== Work required ==
Find the line containing "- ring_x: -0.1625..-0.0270" in the records below. Copy exactly that line and each one after it, ending at the line containing "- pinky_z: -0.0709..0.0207", and nothing more.

Records from a data collection:
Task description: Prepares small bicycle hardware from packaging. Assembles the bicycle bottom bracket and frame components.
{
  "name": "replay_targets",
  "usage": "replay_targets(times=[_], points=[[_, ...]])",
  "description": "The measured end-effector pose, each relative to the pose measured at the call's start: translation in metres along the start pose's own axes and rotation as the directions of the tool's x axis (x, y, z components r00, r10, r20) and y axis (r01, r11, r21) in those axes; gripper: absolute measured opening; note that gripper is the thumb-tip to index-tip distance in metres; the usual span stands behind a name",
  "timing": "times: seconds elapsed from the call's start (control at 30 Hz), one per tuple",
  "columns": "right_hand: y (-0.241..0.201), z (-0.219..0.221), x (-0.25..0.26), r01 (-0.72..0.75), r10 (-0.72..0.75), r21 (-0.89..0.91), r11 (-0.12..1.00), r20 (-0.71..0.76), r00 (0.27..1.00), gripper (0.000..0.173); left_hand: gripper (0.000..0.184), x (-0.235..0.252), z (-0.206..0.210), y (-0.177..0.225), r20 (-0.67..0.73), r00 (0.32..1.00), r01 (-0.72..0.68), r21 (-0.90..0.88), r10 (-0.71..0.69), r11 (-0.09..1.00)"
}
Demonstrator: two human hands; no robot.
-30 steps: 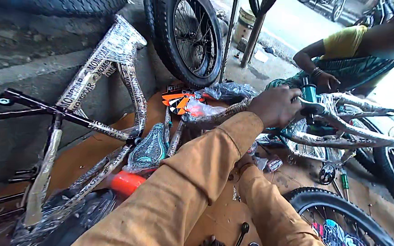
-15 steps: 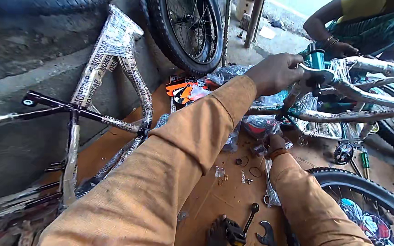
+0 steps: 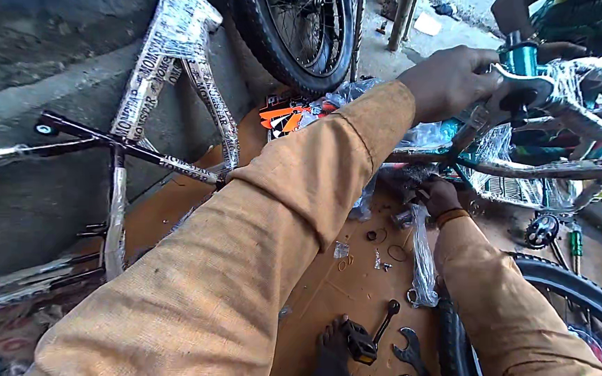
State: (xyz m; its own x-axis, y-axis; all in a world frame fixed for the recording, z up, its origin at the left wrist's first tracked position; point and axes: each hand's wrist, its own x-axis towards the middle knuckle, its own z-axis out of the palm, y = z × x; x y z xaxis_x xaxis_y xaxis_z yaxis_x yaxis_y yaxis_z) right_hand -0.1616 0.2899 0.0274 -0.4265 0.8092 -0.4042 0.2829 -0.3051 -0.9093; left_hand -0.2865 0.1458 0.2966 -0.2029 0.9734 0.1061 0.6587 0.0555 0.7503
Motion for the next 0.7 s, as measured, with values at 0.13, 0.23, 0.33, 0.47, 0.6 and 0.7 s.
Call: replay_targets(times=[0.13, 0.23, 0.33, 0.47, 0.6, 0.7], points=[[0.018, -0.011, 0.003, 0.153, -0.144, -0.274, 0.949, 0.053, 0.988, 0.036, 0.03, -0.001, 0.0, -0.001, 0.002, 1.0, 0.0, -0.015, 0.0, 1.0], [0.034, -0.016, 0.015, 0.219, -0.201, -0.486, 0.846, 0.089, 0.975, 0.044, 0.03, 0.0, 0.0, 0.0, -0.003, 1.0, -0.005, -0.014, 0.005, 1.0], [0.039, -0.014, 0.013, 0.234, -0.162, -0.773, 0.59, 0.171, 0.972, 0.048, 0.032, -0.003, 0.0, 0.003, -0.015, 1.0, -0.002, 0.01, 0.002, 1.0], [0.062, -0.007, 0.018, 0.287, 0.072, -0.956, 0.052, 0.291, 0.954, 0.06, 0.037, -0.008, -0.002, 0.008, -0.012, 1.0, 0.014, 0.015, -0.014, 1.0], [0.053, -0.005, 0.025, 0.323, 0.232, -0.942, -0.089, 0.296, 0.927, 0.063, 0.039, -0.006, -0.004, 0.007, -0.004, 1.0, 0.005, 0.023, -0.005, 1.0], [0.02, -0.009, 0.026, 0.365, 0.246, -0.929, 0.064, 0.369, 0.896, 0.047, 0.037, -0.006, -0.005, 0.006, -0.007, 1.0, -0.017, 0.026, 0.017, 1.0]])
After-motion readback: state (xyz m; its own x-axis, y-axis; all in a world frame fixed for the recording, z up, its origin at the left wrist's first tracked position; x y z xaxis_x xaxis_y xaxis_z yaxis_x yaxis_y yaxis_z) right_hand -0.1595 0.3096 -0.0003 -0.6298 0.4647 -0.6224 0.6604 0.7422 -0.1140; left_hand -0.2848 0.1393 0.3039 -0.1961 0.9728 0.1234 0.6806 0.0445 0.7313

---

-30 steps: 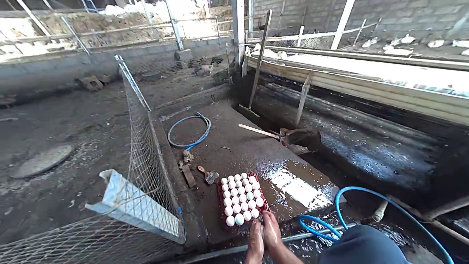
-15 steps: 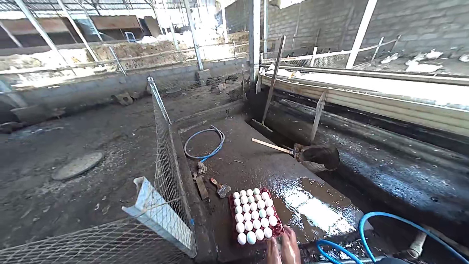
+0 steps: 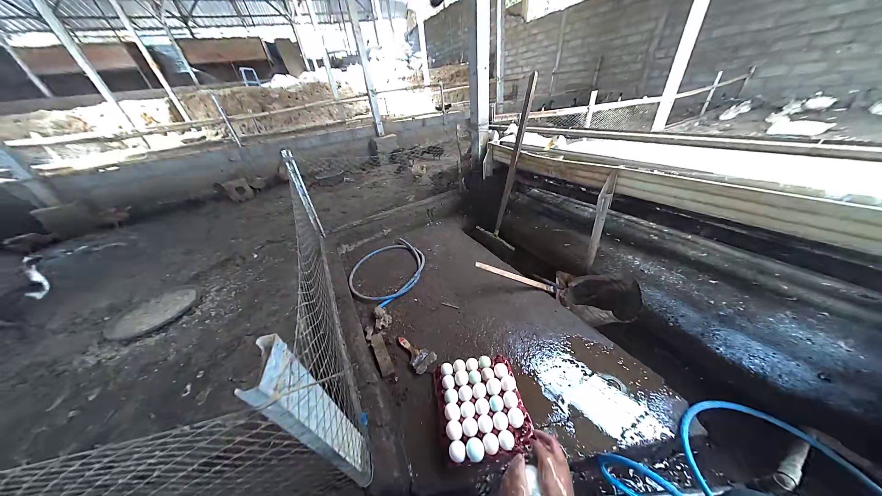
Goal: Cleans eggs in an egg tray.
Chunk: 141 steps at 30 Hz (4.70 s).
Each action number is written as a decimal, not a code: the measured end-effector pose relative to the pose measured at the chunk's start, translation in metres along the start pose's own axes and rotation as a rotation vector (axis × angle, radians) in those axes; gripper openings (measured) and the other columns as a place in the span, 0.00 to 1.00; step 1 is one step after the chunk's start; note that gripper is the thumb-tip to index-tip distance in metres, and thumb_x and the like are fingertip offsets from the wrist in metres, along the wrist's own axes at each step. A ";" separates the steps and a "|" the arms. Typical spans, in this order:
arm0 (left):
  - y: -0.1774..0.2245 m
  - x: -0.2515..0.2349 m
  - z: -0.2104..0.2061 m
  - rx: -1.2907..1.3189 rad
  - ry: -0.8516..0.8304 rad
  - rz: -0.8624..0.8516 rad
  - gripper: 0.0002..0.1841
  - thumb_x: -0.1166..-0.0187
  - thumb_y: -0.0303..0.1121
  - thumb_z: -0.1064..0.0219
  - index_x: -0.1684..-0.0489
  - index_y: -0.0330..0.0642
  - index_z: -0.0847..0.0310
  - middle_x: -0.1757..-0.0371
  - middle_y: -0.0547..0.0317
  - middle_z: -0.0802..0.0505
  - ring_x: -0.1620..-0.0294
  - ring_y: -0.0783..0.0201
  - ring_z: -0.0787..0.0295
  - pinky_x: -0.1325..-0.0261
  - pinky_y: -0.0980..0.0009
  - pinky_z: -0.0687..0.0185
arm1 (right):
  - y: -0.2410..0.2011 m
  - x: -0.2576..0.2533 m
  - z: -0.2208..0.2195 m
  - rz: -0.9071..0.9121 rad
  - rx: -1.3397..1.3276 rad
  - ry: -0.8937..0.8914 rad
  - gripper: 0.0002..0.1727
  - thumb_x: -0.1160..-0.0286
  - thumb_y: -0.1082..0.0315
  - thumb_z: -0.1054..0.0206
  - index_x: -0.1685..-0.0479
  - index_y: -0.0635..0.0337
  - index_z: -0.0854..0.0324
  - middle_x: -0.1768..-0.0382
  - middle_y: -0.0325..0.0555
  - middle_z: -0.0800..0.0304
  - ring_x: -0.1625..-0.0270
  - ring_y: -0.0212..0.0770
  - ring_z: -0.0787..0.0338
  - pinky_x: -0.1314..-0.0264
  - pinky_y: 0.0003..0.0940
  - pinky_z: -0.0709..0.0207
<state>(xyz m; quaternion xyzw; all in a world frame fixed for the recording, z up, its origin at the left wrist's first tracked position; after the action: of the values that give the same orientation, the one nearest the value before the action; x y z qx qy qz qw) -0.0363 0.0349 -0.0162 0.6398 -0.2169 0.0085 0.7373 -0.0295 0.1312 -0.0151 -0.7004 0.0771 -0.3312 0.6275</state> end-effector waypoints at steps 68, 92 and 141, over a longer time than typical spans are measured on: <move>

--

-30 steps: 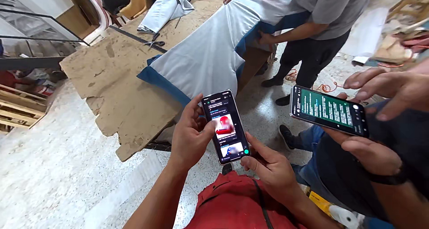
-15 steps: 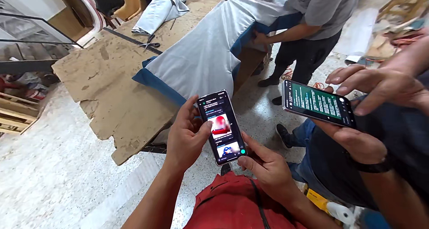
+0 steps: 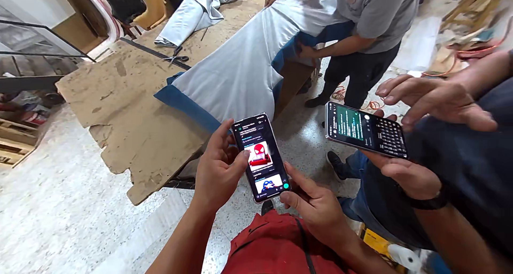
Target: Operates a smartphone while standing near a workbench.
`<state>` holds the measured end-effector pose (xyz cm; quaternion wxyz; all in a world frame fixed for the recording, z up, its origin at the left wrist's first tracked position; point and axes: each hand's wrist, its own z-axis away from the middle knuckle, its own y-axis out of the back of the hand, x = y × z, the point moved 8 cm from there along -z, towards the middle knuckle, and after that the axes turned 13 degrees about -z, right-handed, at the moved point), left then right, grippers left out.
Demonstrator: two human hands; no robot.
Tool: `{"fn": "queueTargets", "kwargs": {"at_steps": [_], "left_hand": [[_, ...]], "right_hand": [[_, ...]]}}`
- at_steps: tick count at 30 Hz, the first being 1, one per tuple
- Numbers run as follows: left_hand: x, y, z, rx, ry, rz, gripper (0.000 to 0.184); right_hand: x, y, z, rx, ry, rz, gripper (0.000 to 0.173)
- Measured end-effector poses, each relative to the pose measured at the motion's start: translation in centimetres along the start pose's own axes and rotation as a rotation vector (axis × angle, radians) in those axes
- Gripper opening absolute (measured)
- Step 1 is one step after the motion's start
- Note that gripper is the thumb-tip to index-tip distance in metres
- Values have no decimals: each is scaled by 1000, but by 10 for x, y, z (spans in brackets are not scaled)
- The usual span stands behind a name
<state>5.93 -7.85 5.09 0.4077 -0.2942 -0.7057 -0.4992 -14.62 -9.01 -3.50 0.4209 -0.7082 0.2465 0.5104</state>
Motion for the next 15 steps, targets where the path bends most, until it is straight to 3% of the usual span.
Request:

== Solution to this problem ==
  - ring_x: -0.1625..-0.0270
  - ring_y: -0.0212..0.0770
  - ring_z: -0.0787..0.0338
  - pinky_x: -0.1314..-0.0264
  - pinky_y: 0.0003..0.0940
  - pinky_z: -0.0709..0.0207

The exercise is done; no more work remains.